TASK DESCRIPTION — Lines with "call": copy each one from the listing below.

DATA EXTRACT —
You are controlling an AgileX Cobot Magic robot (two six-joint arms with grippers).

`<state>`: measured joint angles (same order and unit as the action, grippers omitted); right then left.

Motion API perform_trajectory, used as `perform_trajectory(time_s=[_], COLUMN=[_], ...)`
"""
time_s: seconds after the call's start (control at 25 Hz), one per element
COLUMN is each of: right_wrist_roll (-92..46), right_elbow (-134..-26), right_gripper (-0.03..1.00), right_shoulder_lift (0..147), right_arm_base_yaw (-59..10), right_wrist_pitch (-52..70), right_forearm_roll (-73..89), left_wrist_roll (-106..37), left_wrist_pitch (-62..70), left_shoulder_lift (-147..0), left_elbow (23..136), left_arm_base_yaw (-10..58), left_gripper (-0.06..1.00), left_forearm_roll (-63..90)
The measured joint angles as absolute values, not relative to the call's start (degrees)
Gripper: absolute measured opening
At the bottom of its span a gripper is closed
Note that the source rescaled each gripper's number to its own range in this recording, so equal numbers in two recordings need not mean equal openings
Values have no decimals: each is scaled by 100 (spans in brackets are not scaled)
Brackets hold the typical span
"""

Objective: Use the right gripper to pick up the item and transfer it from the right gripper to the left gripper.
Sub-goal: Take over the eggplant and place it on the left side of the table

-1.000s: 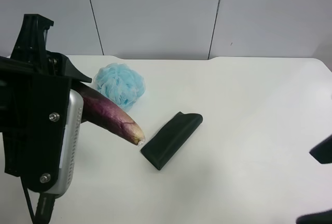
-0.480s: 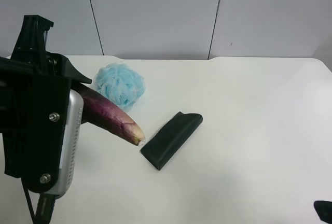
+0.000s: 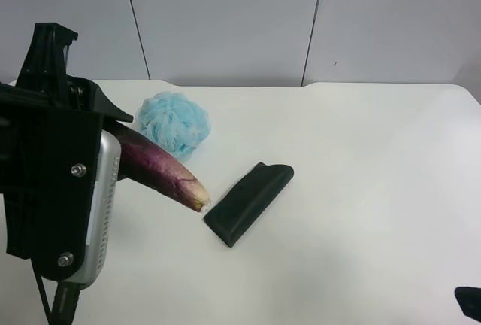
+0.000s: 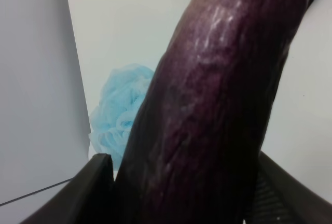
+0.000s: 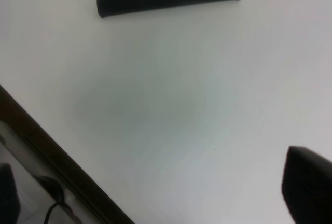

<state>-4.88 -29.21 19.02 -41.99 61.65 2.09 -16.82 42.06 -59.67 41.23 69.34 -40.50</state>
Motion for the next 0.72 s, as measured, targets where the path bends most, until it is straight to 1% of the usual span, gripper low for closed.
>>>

TASK ANSWER —
time_s: seconds after the call's start (control at 25 Hz), one per element
The measured joint angles as absolute values, not relative to the call's start (degrees)

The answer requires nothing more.